> [Activity] What is needed is an exact repeat of the entries, with no pictures in it.

(Items listed in a dataset)

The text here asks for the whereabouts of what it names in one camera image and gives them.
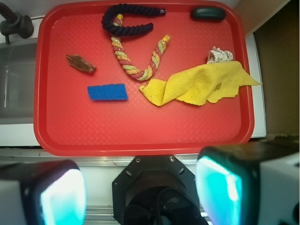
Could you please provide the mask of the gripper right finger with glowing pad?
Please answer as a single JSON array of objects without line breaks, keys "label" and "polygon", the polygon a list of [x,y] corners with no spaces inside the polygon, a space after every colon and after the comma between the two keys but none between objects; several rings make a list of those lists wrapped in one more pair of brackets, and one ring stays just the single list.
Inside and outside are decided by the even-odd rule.
[{"label": "gripper right finger with glowing pad", "polygon": [[205,147],[196,162],[195,185],[214,225],[297,225],[299,144],[272,140]]}]

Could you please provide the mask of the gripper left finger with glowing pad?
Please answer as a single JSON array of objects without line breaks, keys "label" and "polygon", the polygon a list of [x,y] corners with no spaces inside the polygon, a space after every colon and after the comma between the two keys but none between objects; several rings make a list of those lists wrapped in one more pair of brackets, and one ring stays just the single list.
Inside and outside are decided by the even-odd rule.
[{"label": "gripper left finger with glowing pad", "polygon": [[86,180],[74,161],[1,165],[2,225],[82,225],[86,209]]}]

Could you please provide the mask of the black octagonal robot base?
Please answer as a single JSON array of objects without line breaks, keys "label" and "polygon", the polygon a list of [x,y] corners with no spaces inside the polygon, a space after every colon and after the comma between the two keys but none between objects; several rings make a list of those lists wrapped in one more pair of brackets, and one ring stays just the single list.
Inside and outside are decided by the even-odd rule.
[{"label": "black octagonal robot base", "polygon": [[121,225],[205,225],[195,175],[175,156],[137,156],[112,182]]}]

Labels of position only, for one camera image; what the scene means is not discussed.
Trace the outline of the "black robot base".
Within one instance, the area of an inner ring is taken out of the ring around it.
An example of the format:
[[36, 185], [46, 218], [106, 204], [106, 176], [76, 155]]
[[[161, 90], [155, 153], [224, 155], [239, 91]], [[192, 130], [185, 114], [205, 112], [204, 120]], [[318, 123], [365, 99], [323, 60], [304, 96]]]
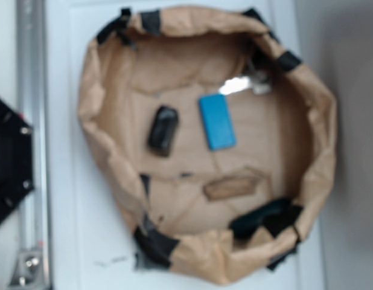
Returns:
[[34, 188], [32, 134], [0, 99], [0, 225]]

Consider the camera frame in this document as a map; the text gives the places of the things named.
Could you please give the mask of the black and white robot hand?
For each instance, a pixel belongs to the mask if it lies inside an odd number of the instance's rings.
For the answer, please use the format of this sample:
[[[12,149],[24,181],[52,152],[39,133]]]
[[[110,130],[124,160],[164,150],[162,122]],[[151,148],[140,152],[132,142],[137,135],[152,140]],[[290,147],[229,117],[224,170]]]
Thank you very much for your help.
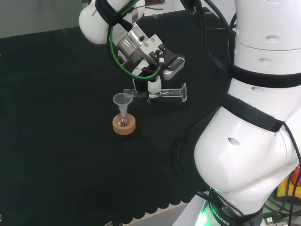
[[[171,80],[185,64],[185,59],[170,51],[157,35],[153,35],[144,42],[136,51],[143,59],[133,74],[143,72],[150,66],[155,67],[155,72],[147,79],[143,76],[140,81],[134,82],[133,90],[124,90],[133,97],[147,98],[148,101],[160,97],[180,97],[183,102],[187,99],[187,87],[183,84],[180,89],[162,89],[162,81]]]

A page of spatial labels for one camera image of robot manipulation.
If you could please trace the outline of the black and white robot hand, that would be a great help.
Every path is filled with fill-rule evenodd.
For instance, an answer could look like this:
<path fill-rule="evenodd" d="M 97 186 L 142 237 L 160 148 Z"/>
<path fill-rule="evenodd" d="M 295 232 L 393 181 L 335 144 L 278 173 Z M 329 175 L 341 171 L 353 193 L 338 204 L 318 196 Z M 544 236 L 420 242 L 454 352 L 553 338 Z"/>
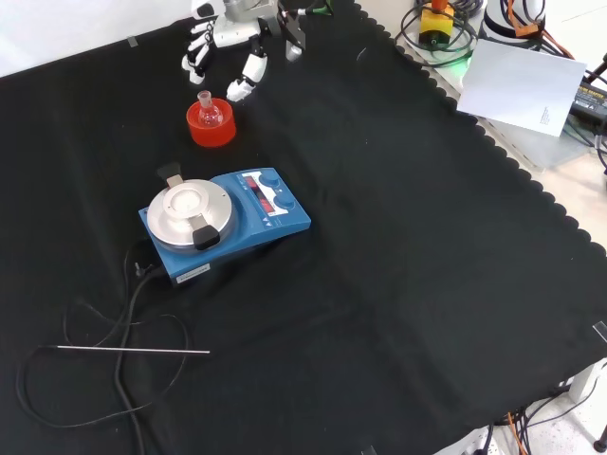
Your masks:
<path fill-rule="evenodd" d="M 278 37 L 285 41 L 285 57 L 294 62 L 305 49 L 300 18 L 312 9 L 287 9 L 281 1 L 192 1 L 190 30 L 181 67 L 190 82 L 201 84 L 214 53 L 249 46 L 244 67 L 227 88 L 227 99 L 239 102 L 250 95 L 265 76 L 268 56 L 262 41 Z"/>

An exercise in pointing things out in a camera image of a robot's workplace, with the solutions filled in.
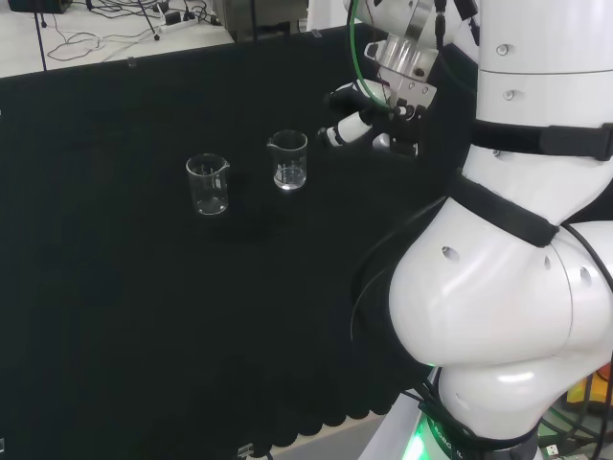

> [Solution]
The text here asks for the whereabouts of what it names in one camera image and gives them.
Could you please provide the mask of the gripper right finger with glowing pad?
Please answer as a single JSON array of objects without line breaks, keys "label" and "polygon", the polygon a list of [x,y] corners with no spaces inside the polygon, a space after every colon and after the comma between the two keys but none between objects; several rings make a list of those lists wrapped in one more pair of brackets, and one ring stays just the single list.
Inside and outside are decided by the even-odd rule.
[{"label": "gripper right finger with glowing pad", "polygon": [[205,147],[196,162],[195,185],[214,225],[297,225],[299,144],[272,140]]}]

Could you please provide the mask of the gripper left finger with glowing pad?
Please answer as a single JSON array of objects without line breaks, keys "label" and "polygon", the polygon a list of [x,y] corners with no spaces inside the polygon, a space after every colon and after the comma between the two keys but none between objects; several rings make a list of those lists wrapped in one more pair of brackets, and one ring stays just the single list.
Inside and outside are decided by the even-odd rule.
[{"label": "gripper left finger with glowing pad", "polygon": [[86,180],[74,161],[1,165],[2,225],[82,225],[86,209]]}]

Could you please provide the mask of the black octagonal robot base?
Please answer as a single JSON array of objects without line breaks, keys "label" and "polygon", the polygon a list of [x,y] corners with no spaces inside the polygon, a space after every colon and after the comma between the two keys but none between objects; several rings make a list of those lists wrapped in one more pair of brackets, and one ring stays just the single list.
Inside and outside are decided by the even-odd rule.
[{"label": "black octagonal robot base", "polygon": [[121,225],[205,225],[195,175],[175,156],[137,156],[112,182]]}]

Labels of position only, for one camera image; what the scene means is not discussed.
Trace the outline of the "black robot base".
Within one instance, the area of an inner ring is taken out of the ring around it.
An example of the format:
[[36, 185], [46, 218], [106, 204], [106, 176], [76, 155]]
[[[161, 90], [155, 153], [224, 155], [239, 91]], [[192, 130], [185, 114], [205, 112], [204, 120]], [[318, 123], [365, 99], [323, 60], [304, 96]]]
Returns:
[[34, 188], [32, 134], [0, 99], [0, 225]]

Consider the camera frame in this document as a map; the text gives the places of the things named.
Could you please give the mask of the black and white robot hand?
For each instance, a pixel belongs to the mask if it lies inside an odd number of the instance's rings.
For the answer, please use the format of this sample:
[[[12,149],[24,181],[52,152],[39,133]]]
[[[110,130],[124,160],[164,150],[162,122]],[[151,148],[140,152],[132,142],[137,135],[152,140]],[[290,147],[229,117],[224,170]]]
Thank you very much for your help.
[[[171,80],[185,64],[185,59],[170,51],[157,35],[153,35],[144,42],[136,51],[143,59],[133,74],[143,72],[150,66],[155,67],[155,72],[147,79],[143,76],[140,81],[134,82],[133,90],[124,90],[133,97],[147,98],[148,101],[160,97],[180,97],[183,102],[187,99],[187,87],[183,84],[180,89],[162,89],[162,81]]]

A page of spatial labels for one camera image of robot manipulation.
If you could please trace the outline of the black and white robot hand, that would be a great help.
Every path is filled with fill-rule evenodd.
For instance, an answer could look like this:
<path fill-rule="evenodd" d="M 97 186 L 142 237 L 160 148 Z"/>
<path fill-rule="evenodd" d="M 295 232 L 393 181 L 335 144 L 278 173 Z M 329 175 L 341 171 L 353 193 L 338 204 L 318 196 Z M 544 236 L 420 242 L 454 352 L 553 338 Z"/>
Your masks:
<path fill-rule="evenodd" d="M 278 37 L 285 41 L 285 57 L 294 62 L 305 49 L 300 18 L 312 9 L 287 9 L 281 1 L 192 1 L 190 30 L 181 67 L 190 82 L 201 84 L 214 53 L 249 46 L 244 67 L 227 88 L 227 99 L 239 102 L 250 95 L 265 76 L 268 56 L 262 41 Z"/>

An exercise in pointing things out in a camera image of a robot's workplace, with the solutions filled in.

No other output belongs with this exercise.